## THE TASK
From the first line of the data below, repeat each line exactly until you reach the line with "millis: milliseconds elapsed"; include that line too.

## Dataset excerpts
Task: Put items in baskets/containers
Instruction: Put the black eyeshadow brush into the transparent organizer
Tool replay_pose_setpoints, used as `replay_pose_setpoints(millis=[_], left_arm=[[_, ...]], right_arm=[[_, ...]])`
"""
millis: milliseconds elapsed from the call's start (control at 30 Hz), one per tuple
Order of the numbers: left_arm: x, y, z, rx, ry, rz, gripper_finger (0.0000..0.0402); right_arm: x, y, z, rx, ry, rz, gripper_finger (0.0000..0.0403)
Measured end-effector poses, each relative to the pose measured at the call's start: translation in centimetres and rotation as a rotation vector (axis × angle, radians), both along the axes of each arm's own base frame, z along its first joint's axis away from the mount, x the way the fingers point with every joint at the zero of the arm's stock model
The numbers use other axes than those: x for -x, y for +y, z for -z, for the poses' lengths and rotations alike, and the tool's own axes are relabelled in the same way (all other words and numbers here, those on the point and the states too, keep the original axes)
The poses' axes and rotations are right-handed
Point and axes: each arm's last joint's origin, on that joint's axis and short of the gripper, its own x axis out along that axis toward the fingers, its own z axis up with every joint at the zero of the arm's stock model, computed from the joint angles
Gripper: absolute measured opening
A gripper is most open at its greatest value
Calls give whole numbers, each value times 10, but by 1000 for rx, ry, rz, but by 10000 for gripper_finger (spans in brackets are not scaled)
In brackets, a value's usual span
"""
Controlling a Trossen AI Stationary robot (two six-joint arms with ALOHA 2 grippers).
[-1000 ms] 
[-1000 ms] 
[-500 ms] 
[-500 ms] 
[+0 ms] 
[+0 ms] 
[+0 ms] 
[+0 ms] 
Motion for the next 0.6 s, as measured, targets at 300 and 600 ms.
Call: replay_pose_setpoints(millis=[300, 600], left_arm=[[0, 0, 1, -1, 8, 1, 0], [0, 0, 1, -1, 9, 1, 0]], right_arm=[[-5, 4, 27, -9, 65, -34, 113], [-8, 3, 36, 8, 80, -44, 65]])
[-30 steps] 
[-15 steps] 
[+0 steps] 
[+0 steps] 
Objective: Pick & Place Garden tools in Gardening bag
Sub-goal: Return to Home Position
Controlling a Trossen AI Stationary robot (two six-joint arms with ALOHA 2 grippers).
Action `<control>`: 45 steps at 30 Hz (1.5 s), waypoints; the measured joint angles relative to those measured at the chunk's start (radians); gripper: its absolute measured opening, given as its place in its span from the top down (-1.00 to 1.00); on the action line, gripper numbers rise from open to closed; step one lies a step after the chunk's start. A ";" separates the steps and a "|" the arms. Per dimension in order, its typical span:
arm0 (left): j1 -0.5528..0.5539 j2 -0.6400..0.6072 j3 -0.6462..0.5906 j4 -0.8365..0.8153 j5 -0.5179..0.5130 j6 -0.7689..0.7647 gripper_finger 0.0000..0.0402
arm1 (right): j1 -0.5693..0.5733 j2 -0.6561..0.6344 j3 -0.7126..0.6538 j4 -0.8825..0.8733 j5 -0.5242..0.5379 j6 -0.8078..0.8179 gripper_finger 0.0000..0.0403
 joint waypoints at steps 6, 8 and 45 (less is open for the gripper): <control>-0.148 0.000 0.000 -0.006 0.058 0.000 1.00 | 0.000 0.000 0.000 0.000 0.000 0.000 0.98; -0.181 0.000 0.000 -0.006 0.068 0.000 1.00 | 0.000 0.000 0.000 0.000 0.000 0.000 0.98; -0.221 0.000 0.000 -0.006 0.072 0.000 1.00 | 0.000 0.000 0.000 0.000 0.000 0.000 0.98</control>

## ANSWER
Task: Put items in baskets/containers
Instruction: Put the black eyeshadow brush into the transparent organizer
Tool replay_pose_setpoints, used as `replay_pose_setpoints(millis=[_], left_arm=[[_, ...]], right_arm=[[_, ...]])`
"""
millis: milliseconds elapsed from the call's start (control at 30 Hz), one per tuple

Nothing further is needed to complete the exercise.